Dass die SPD in dieser Konkurrenz überhaupt nicht vorkam (sie hatte mit Andrea Nahles gerade die dritte Führungskraft binnen 27 Monaten verschlissen), pushte Habeck und die Grünen zusätzlich. Mit 27 Prozent waren sie erstmals seit ihrer Gründung 1980 in Umfragen stärkste politische Kraft. Vor der Union! Die SPD rangierte auf vier, mit katastrophalen zwölf Prozent. Und der politisch interessierte Teil der Republik befand, nun bräuchten die Grünen einen Kanzlerkandidaten.
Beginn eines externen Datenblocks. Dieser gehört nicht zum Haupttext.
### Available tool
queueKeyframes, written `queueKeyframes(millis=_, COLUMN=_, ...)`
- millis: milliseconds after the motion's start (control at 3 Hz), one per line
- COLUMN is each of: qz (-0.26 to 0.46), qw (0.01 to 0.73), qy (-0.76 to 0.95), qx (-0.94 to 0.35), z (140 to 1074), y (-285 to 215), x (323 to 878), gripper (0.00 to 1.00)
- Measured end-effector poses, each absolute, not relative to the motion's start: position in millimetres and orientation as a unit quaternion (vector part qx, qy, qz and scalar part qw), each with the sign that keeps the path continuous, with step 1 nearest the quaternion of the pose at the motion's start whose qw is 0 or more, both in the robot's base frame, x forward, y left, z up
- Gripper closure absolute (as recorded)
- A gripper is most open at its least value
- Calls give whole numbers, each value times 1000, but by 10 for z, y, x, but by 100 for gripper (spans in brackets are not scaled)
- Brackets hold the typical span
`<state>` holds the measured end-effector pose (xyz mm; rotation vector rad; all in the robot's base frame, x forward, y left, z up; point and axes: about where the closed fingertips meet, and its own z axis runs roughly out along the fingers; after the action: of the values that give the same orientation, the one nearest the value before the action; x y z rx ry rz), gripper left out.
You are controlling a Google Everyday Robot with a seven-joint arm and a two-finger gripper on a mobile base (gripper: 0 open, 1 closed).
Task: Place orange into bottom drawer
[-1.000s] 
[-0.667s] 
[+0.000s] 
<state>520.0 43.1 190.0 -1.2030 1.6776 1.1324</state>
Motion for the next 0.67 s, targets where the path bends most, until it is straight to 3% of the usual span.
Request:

Joschka Fischer, lange so etwas wie deren informeller Chef, hatte das Kanzleramt einst die "Todeszone der Politik" genannt. Nur die Besten und Stärksten überlebten dort. Allerdings war das zu einer Zeit, als allein Männer, die sich für Kerle hielten, hineinwollten: Gerhard Schröder. Oskar Lafontaine. Sogar Edmund Stoiber.

Nach 15 Jahren mit Angela Merkel als Kanzlerin hat sich die Machonummer erledigt. Aber die Luft ist trotzdem sehr dünn im Kanzleramt – und auch schon bloß in seiner Nähe. Habeck hat das ein paarmal die Konzentration gekostet; er hat Unfug erzählt – etwa, dass Thüringen "ein offenes, freies, liberales, demokratisches Land" erst werden müsse. Längst wird beim grünen Spitzenpersonal darüber geredet, dass ja auch Annalena Baerbock Vorsitzende ist, strategischer und machtsicherer als Habeck. Die hört das gern.

Null Chance?

Oder muss es "hörte" heißen? Corona hat den Grünen die Tour erst einmal ziemlich vermasselt. Im April sackten sie binnen vier Wochen von 24 auf 16 Prozent ab, inzwischen liegen sie wieder bei 19. Stabil vor der SPD, die es auf knapp 16 bringt. Fürs Kanzleramt reicht das nicht einmal zu zweit.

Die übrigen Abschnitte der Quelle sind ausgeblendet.